In 2017 the student leaders at Balliol College, Oxford University would not permit the college’s Christian Union to have a stand at the annual “freshers’ fair” due to their concerns that a Christian presence at activities for new university students risked “potential for harm to freshers” and that they wanted the fair to be a safe space.37 (The Balliol Christian Union had not been accused of engaging in any discriminatory behaviour.) The student body that banned the Christian group cited the “damaging” historic influence of Christianity on marginalised communities and the use of Christianity “in many places as an excuse for homophobia and certain forms of neo-colonialism” as a reason to prevent it from holding a stall. A backlash ensued and it has since been decided that the Christian Union will be able to attend future fairs.
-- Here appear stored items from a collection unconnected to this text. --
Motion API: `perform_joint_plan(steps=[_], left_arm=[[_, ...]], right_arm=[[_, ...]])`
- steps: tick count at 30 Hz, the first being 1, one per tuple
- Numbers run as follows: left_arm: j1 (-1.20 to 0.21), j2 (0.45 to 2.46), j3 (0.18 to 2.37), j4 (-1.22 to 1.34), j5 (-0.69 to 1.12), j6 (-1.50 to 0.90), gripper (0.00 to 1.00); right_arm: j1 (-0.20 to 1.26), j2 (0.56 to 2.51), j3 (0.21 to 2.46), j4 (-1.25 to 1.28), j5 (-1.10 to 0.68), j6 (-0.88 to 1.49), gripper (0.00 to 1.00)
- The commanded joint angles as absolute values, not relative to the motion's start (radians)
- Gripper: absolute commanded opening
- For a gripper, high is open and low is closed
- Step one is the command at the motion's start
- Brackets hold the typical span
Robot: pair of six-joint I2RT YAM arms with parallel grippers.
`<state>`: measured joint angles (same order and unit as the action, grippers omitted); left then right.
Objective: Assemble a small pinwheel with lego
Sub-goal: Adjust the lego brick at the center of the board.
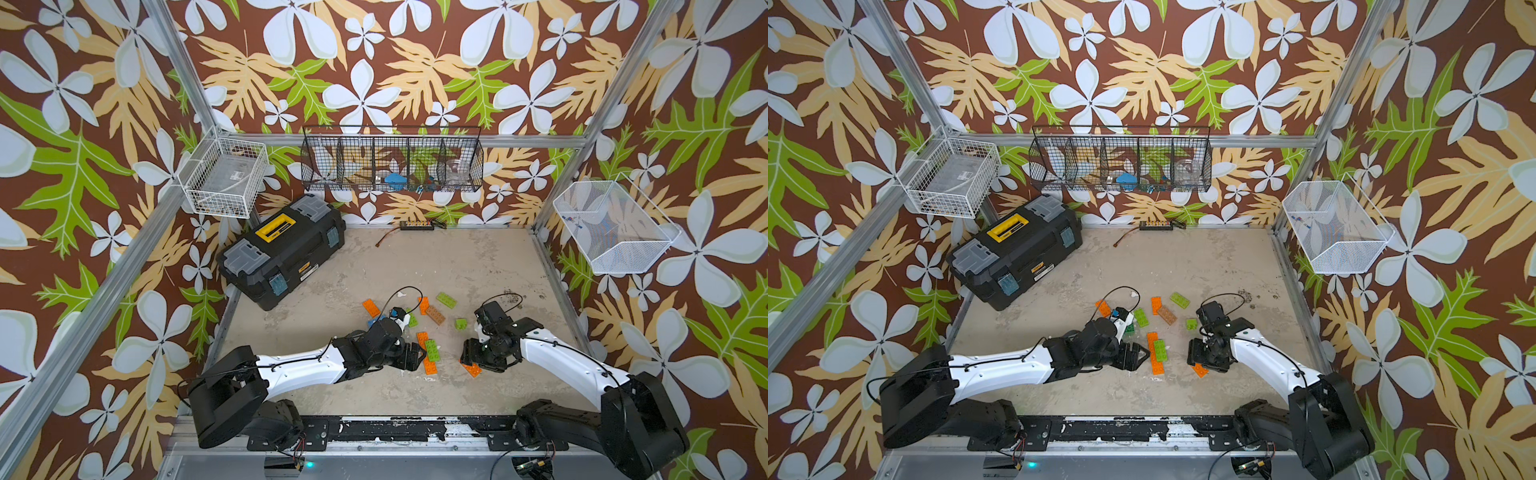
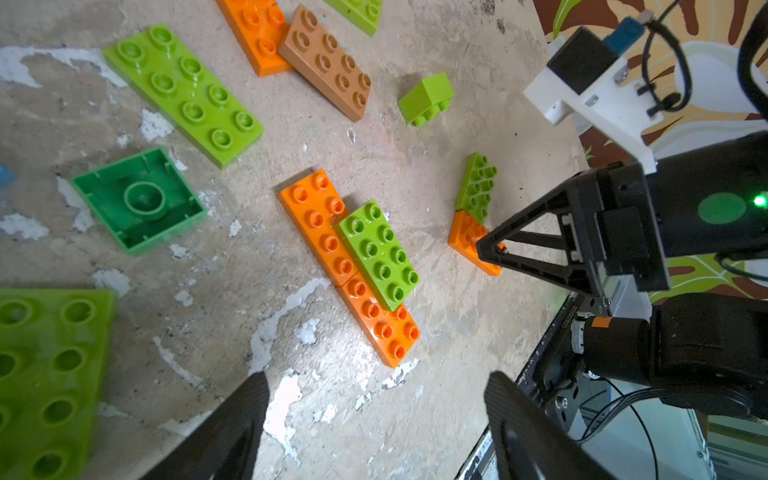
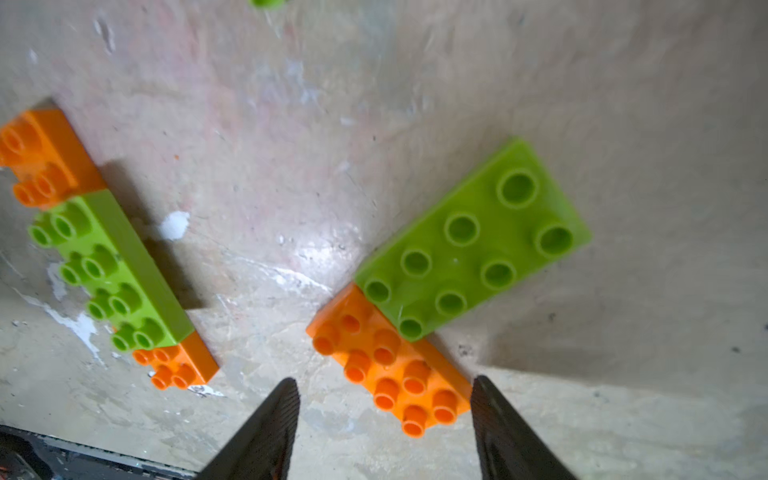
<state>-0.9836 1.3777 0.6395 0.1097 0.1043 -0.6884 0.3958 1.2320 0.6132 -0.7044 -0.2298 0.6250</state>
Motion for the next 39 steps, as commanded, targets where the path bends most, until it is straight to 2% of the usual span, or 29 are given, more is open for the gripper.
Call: perform_joint_plan(steps=[1,5,12,16,20,26,30,33,39], left_arm=[[-0.983,1.363,0.626,0.14,0.114,-0.704,0.84],[-0.982,1.355,0.617,0.136,0.111,-0.707,0.84],[-0.982,1.351,0.619,0.133,0.1,-0.708,0.84],[-0.982,1.35,0.615,0.133,0.1,-0.711,0.84],[-0.952,1.311,0.568,0.178,0.135,-0.742,0.84],[-0.764,1.226,0.415,0.382,0.341,-0.87,0.83],[-0.682,1.2,0.331,0.526,0.44,-0.96,0.83],[-0.662,1.201,0.286,0.61,0.475,-1.009,0.83],[-0.649,1.175,0.247,0.607,0.456,-1.016,0.83]], right_arm=[[0.408,1.23,0.599,-0.7,-0.217,0.653,0.67],[0.445,1.238,0.583,-0.624,-0.312,0.652,0.67],[0.597,1.269,0.616,-0.504,-0.44,0.7,0.66],[0.612,1.271,0.65,-0.521,-0.381,0.689,0.64],[0.612,1.256,0.709,-0.637,-0.257,0.61,0.57],[0.619,1.33,0.779,-0.755,-0.15,0.48,0.39],[0.63,1.363,0.803,-0.76,-0.167,0.435,0.32],[0.668,1.393,0.819,-0.764,-0.169,0.419,0.29],[0.719,1.445,0.828,-0.769,-0.114,0.417,0.26]])
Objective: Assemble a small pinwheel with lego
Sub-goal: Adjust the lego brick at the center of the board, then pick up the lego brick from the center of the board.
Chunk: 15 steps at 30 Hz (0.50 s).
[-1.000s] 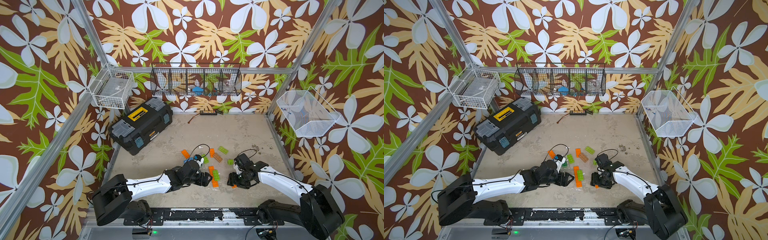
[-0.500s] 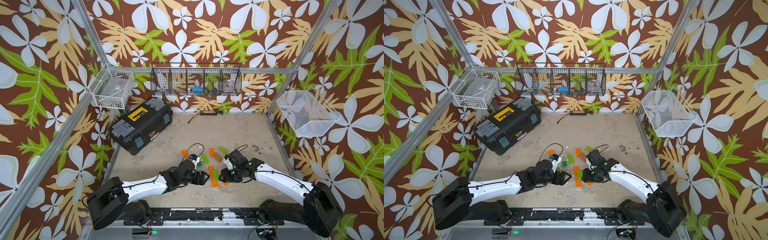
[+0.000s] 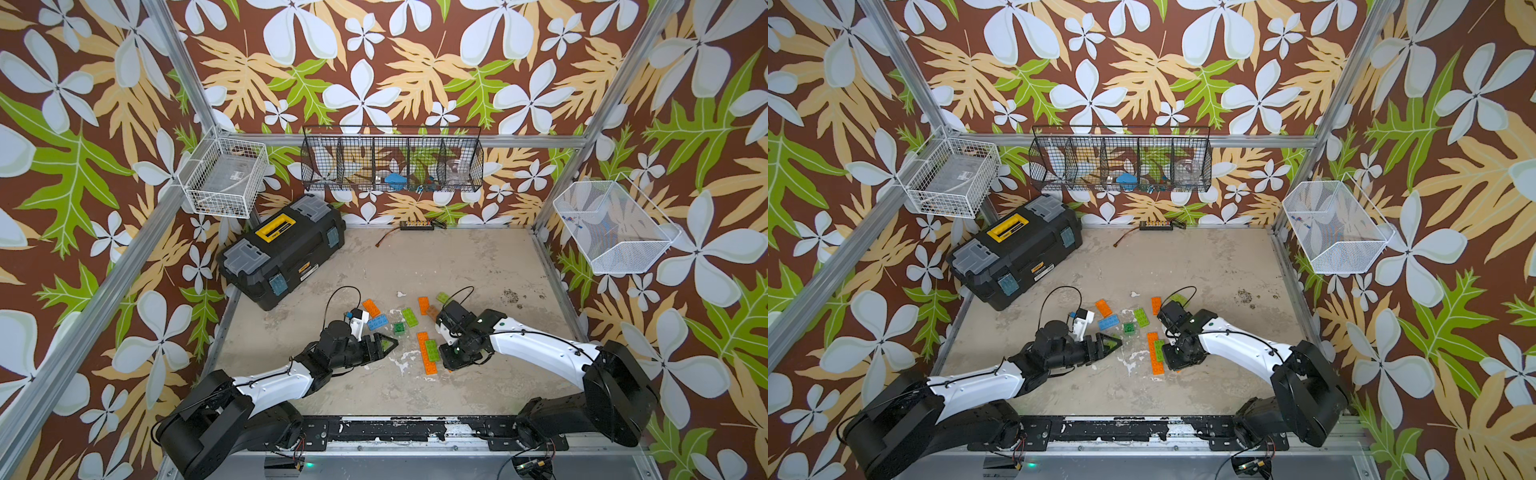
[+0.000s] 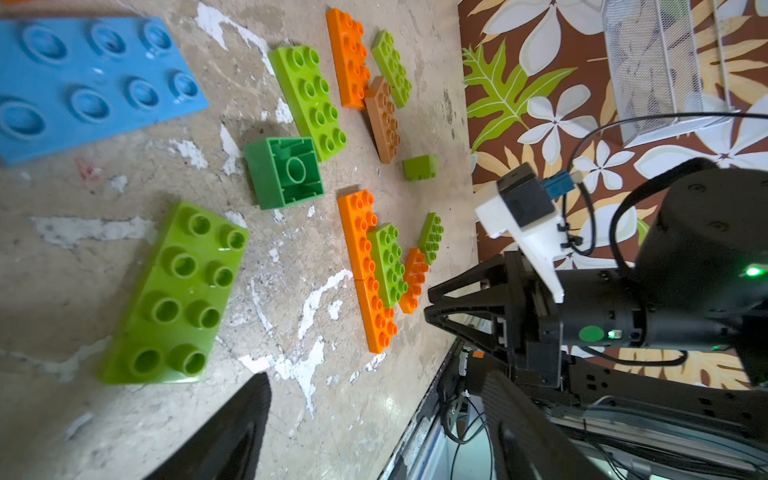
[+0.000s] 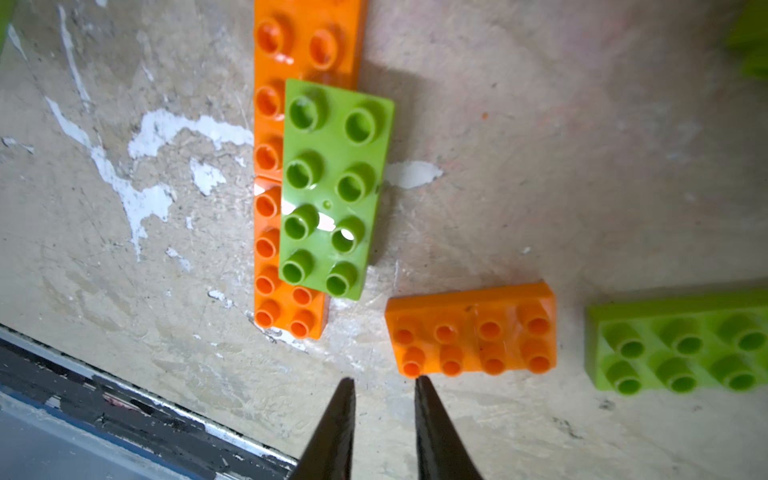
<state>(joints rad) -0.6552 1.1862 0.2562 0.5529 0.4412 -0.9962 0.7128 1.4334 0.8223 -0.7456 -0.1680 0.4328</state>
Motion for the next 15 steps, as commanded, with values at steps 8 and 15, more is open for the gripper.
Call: perform_joint_plan(steps=[8,15], left_arm=[[-0.647,1.169,0.242,0.594,0.447,-1.009,0.82],[-0.647,1.167,0.237,0.595,0.442,-1.011,0.83]], right_arm=[[0.721,1.472,0.826,-0.754,-0.105,0.407,0.25],[0.724,1.486,0.822,-0.739,-0.115,0.409,0.24]])
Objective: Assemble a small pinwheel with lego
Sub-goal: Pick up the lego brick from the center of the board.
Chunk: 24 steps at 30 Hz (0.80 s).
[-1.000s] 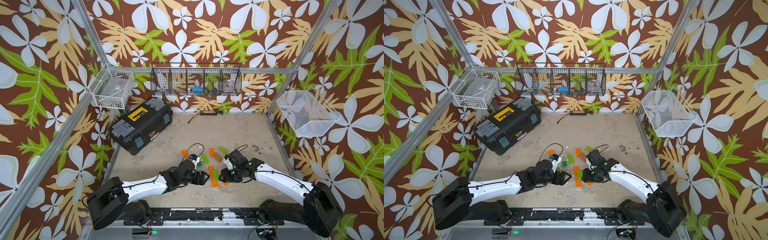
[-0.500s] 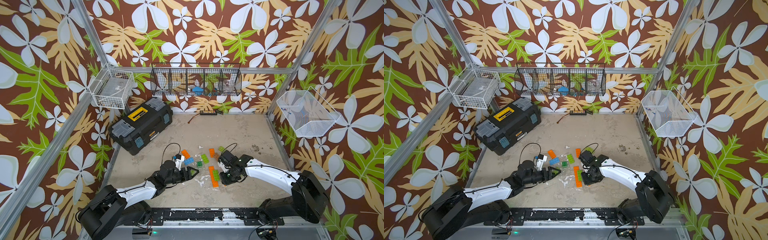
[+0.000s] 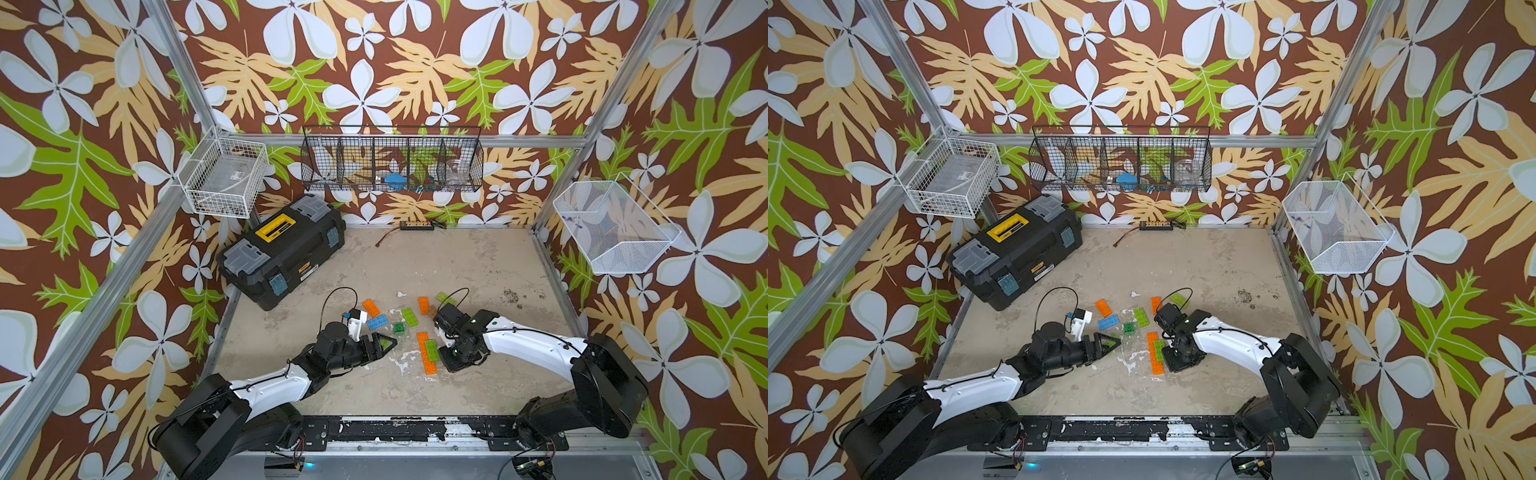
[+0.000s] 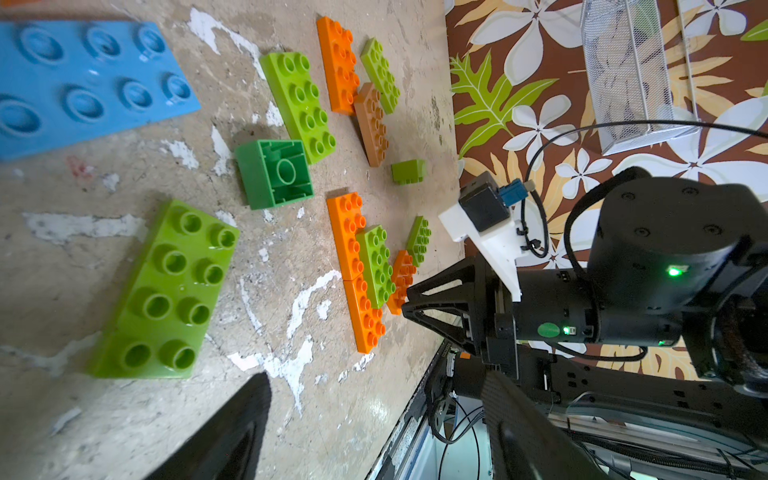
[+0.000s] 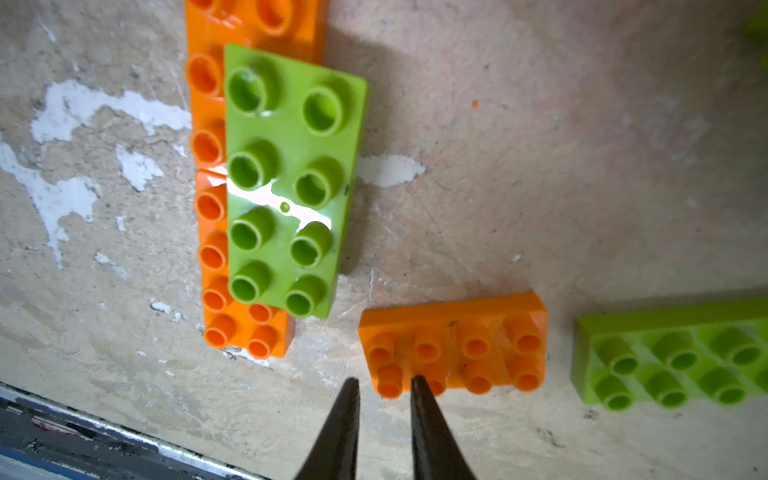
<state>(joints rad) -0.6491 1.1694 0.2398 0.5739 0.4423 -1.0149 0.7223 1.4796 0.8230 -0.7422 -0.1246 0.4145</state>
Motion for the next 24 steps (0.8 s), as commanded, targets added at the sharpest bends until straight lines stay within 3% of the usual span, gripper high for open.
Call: perform_joint_plan(steps=[1,15,20,24], left_arm=[[-0.647,1.167,0.236,0.595,0.442,-1.011,0.82],[-0.654,1.153,0.276,0.511,0.424,-0.945,0.82],[-0.795,1.076,0.382,0.228,0.175,-0.795,0.82],[-0.904,1.033,0.393,0.164,0.023,-0.78,0.82]], right_arm=[[0.724,1.491,0.823,-0.738,-0.115,0.408,0.24],[0.763,1.536,0.831,-0.786,-0.034,0.428,0.22],[0.784,1.542,0.831,-0.797,-0.01,0.443,0.19],[0.793,1.548,0.833,-0.802,-0.001,0.447,0.17]])
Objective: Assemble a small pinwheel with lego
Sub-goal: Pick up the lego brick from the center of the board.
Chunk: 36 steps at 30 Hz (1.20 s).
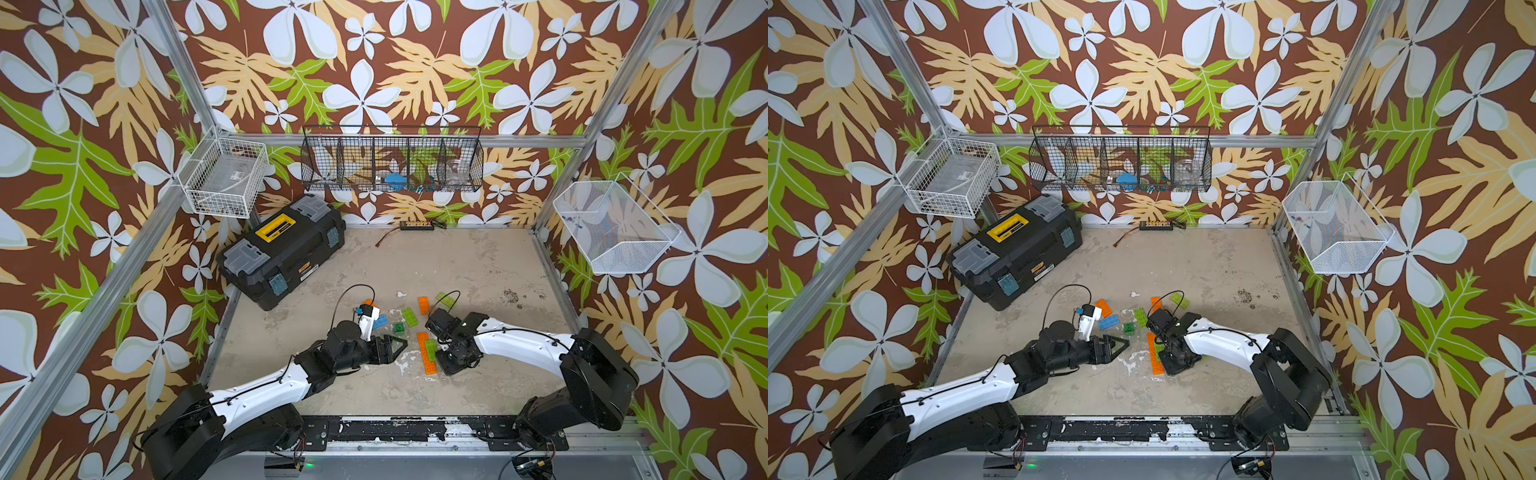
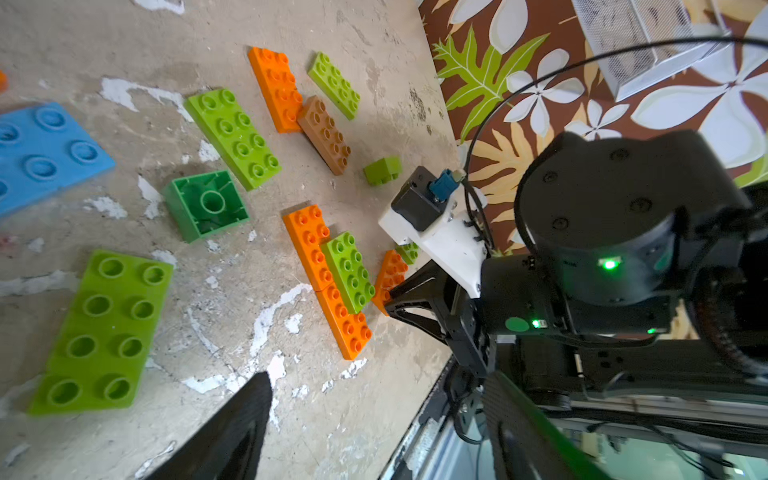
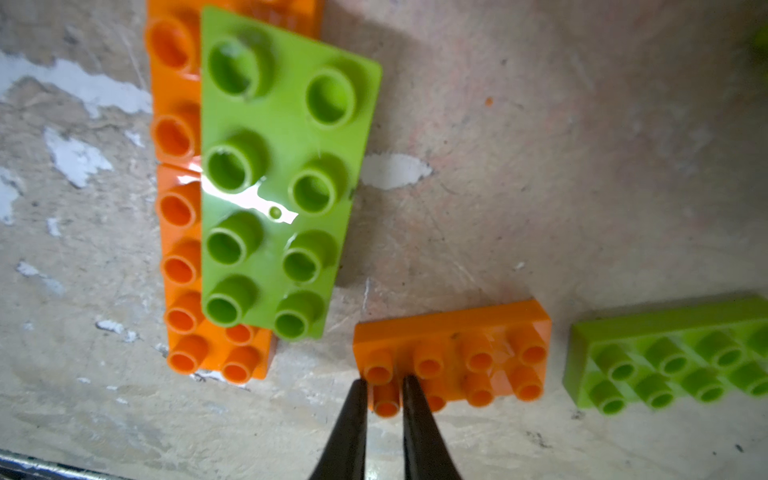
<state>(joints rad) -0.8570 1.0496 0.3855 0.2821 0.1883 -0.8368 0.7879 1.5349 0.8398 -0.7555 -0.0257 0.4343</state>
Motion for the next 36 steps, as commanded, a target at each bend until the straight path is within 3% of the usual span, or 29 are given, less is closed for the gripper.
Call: perform_joint_plan(steps=[1,5,11,29,36], left_arm=[[-0.939,1.03,0.402,0.145,-0.023,-0.774,0.82],[-1.067,1.031,0.433,0.1,-0.167,-0.755,0.82],[-1.151,1.014,0.416,0.094,-0.254,-0.735,0.82],[-1.152,1.094,0.469,0.096,-0.234,-0.717,0.83],[-1.092,1.157,0.525,0.121,-0.157,-0.691,0.84]], right_arm=[[0.796,1.549,0.833,-0.804,0.0,0.448,0.16],[0.801,1.557,0.834,-0.804,0.005,0.451,0.15],[0.809,1.557,0.834,-0.811,0.015,0.455,0.15],[0.822,1.501,0.876,-0.833,0.046,0.518,0.11],[0.756,1.467,0.956,-0.87,0.061,0.522,0.11]])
25) UK: student expelled from social work course for views on homosexuality

 Felix Ngole was expelled from his social work course (and hence from the profession of social work) by a Sheffield University panel for expressing the view in Facebook posts in September 2015 his genuine religious belief that homosexuality is a sin, mainly by quoting the Bible.38 He appealed to the High Court and lost in October 2017. Deputy High Court judge Collins Rice J said: “Public religious speech has to be looked at in a regulated context from the perspective of a public readership. Social workers have considerable power over the lives of vulnerable service users and trust is a precious professional commodity.”39 Ngole appealed to the Court of Appeal which in July 2019 overturned the High Court decision, found the university panel had told Ngole he could not express his religious beliefs rather than discussing with him the manner of expression and hence had not implemented the relevant code in its hearings. The Court of Appeal remitted the matter for re-hearing before a new university panel which will occur almost 4 years after the Facebook posts.40

26) UK: Government moves to refuse accreditation to private religious school because of inadequate promotion of homosexuality and gender reassignment

In the UK independent religious schools are under threat of deregistration for failing to conform their teaching on sexual issues to progressive agendas. OFSTED, the body responsible for school-assessment, visited Vishnitz Jewish Girls School in 2017. The school passed all academic and facilities tests of OFSTED but failed their school-assessment on one issue alone – the inadequate promotion of homosexuality and gender reassignment (the promotion of which is contrary to orthodox Jewish beliefs). Several faith schools face similar threats of closure.41

27) Canada: Tertiary graduates denied the right to practise their profession by delegated government power because their tertiary institution had adopted a covenant of orthodox religious values relating to sex and marriage.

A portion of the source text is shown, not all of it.